WEAVERSBRAINの代表的な英語会話サービスである「SpeakingMAX(スピーキングマックス)」は、米国・英国・オーストラリアなど世界中の主要英語圏国家で直接撮影した2000人以上の現地チューターの映像を通じ、いきいきとした英語学習コンテンツを提供する。
特許を受けたAI音声分析システムを活用し、ネイティブスピーカーの発音とイントネーションを確認し、フィードバックを貰うということを超えて、様々な文化を体験しながら言語を勉強できるというのが強みだ。累積会員数は110万人を突破した。
AIチューターエンジン「WeCoach(ウィコーチ)」をベースにB2Bを拡張

WEAVERSBRAIN概要/グラフィック=ユン・ソンジョン
WEAVERSBRAINはSpeakingMAXの運用と積み上げたデータを元にAIチューターエンジン「WeCoach(ウィーコーチ)」を開発した。このエンジンをベースに既存に保有していたすべてのコンテンツとカリキュラムを盛り込んで新規に製作したサービスが昨年4月にリリースした「MAX AI(マックスAI)」だ。
MAX AIはAIアバター技術で学習者にカスタマイズされたコミュニケーションを行う。当初、B2Cを狙ったが、市場の反応は予期せぬところから来た。SAMSUNG(サムスン電子)(55,750ウォン▲50+0.09%)がソリューションに対する需要を見せたのだ。以後、LG、DOOSAN(斗山)、ハンファなど大企業グループと契約が続き、現在100社以上の顧客会社を確保した。
WEAVERSBRAIN チョ・セウォン代表は「SAMSUNG(サムスン電子)は電子分野職員の専門英語を必要としていたが、市中教材は一般的なビジネス英語に留まっていた。当社はSAMSUNG(サムスン電子)のマニュアルをAIに学習させ、3週間でカスタムソリューションを作り、職員の教育に使用できるようにした」と説明した。

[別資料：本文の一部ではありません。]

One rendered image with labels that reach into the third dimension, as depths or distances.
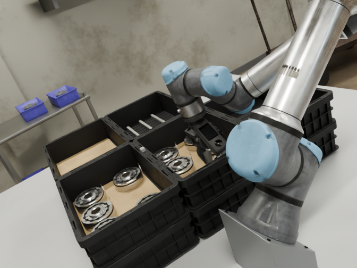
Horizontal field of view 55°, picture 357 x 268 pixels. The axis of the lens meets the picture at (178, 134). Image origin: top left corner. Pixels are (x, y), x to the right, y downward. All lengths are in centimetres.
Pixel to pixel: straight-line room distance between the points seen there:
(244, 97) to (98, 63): 266
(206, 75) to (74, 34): 265
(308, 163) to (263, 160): 17
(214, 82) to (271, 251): 40
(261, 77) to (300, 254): 44
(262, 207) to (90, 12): 293
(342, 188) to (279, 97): 52
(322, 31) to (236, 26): 365
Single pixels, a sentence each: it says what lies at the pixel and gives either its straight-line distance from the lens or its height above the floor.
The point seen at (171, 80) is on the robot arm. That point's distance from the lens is 92.
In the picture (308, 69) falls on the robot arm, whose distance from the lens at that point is 73.
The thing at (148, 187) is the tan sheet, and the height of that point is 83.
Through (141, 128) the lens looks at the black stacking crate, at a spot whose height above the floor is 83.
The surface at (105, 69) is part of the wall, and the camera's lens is 352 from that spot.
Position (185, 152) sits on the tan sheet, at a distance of 126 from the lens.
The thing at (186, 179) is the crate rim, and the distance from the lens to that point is 93.
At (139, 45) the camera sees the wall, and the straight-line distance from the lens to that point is 366.
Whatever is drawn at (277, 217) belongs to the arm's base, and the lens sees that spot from 81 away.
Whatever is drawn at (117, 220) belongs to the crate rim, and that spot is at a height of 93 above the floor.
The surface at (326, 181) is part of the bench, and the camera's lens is 119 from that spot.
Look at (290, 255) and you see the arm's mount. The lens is 83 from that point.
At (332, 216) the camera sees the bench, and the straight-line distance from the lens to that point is 107.
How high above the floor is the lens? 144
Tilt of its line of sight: 25 degrees down
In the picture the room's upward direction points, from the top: 20 degrees counter-clockwise

続いて「原子力発電所を輸出する企業の場合、原子力発電関連の専門用語を知る英語のチューターを探すことは事実上不可能である。だが、AIは関連企業のデータさえあれば完璧なオーダーメード型教育を作って実施できる」と付け加えた。
チョ代表は「これは自社開発したAIエンジンがあったからこそ可能だった」とし「AIという大きな波が来る時には、単にアプリやサービスを1つ作るのではなく、多様な需要をすべて収めることができる器のようなものを先に作らなければならないという戦略的アプローチが通じた」と語った。

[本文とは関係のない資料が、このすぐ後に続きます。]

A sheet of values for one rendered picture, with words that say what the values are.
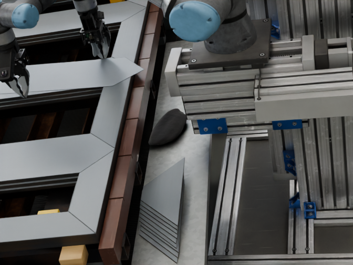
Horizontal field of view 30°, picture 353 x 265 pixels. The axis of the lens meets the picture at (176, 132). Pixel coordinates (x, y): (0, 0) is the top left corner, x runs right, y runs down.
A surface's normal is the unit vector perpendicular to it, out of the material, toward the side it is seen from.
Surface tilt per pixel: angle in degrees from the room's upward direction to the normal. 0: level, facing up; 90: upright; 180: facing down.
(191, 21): 94
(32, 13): 90
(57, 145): 0
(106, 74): 0
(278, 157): 90
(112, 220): 0
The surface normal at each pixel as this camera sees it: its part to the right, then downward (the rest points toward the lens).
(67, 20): -0.20, -0.79
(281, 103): -0.15, 0.62
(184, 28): -0.33, 0.67
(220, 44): -0.44, 0.35

WEAVERSBRAINはMAX AIを通じてB2Cを超え、B2BとB2G、大学にもサービスを提供する「オールインワン」教育会社に成長している。昨年の年間売り上げは336億ウォン(約33.6億円)で前年同期比18%上昇し、歴代最高の実績を達成できたことにも、MAX AIが地位を固めるのに成功したことが功を奏している。

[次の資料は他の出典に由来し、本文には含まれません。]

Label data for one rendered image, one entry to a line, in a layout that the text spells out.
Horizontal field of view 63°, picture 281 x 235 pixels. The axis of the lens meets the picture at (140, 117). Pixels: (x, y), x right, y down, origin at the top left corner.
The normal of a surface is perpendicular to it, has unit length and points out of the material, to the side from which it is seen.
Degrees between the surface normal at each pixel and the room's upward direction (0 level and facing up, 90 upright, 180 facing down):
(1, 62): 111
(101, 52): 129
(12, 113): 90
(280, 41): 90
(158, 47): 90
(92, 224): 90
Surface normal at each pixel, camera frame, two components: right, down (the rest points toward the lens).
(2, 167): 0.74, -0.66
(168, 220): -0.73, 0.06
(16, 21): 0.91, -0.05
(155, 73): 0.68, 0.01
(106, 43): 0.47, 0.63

営業利益も22%増の23億ウォン(約2.4億円)となり、4年連続の黒字となった。今年のB2B売上は800億ウォン(約80億円)を目指している。チョ代表は「昨年比2倍成長することが目標だが、単なる数字達成というよりは技術の高度化にさらに重きを置いていくと語った。
リアルタイム・持続的レベルテストでカスタマイズされた教育

チョ代表はWeCoachを通じて様々な産業分野にカスタマイズされたAIチューターを提供できることを技術的強みに挙げた。そして△学習者のレベルに対する正確な分析 △カスタマイズカリキュラム設計 △親密度(ラポ―ル)形成など3つを核心要素として提示した。
彼は「英語が上手いことと、教えるのが上手いことは全く違う。上手く教える方法を観察した結果、上記の3つの要素を発見した」として「英語初心者には、ゆっくり簡単な言葉で話さなければならないし、うまくできないことは何かを把握して繰り返し教えなければならない。何より学習者と親しくなる必要がある」と語った。
続けて「こうした要素をAIチューターに盛り込んだ。当社のシステムでは一度で終わる単発的なレベルテストではなく、リアルタイム・継続的なテストが行われる。授業で何ができず、何がうまくできたのかを把握し、学習者が好きなテーマを取り上げ、学習に興味を感じてさらに没入できるようにする」と付け加えた。
そして、「ネイティブスピーカーのチューターと出会うのは難しくく、高価だ。AIであれは好きなだけいつでも授業することができる」とし「MAX AIは特殊分野に強い。アラブ首長国連邦の原子力発電所エンジニアの面接に2カ月で合格させ、アイドル英語やファッション企業のバイヤー交渉まですべてカバーした」と強調した。
ユーザーが望むコンテンツに基づくマンツーマンクラス

WEAVERSBRAINは、B2B市場でのMAX AIの経験を元に、最近「MAX AI World」を新たにリリースした。MAX AI WorldはAIが英語・中国語・日本語など多様な外国語コンテンツを分析し、カスタマイズされた学習サービスを提供する。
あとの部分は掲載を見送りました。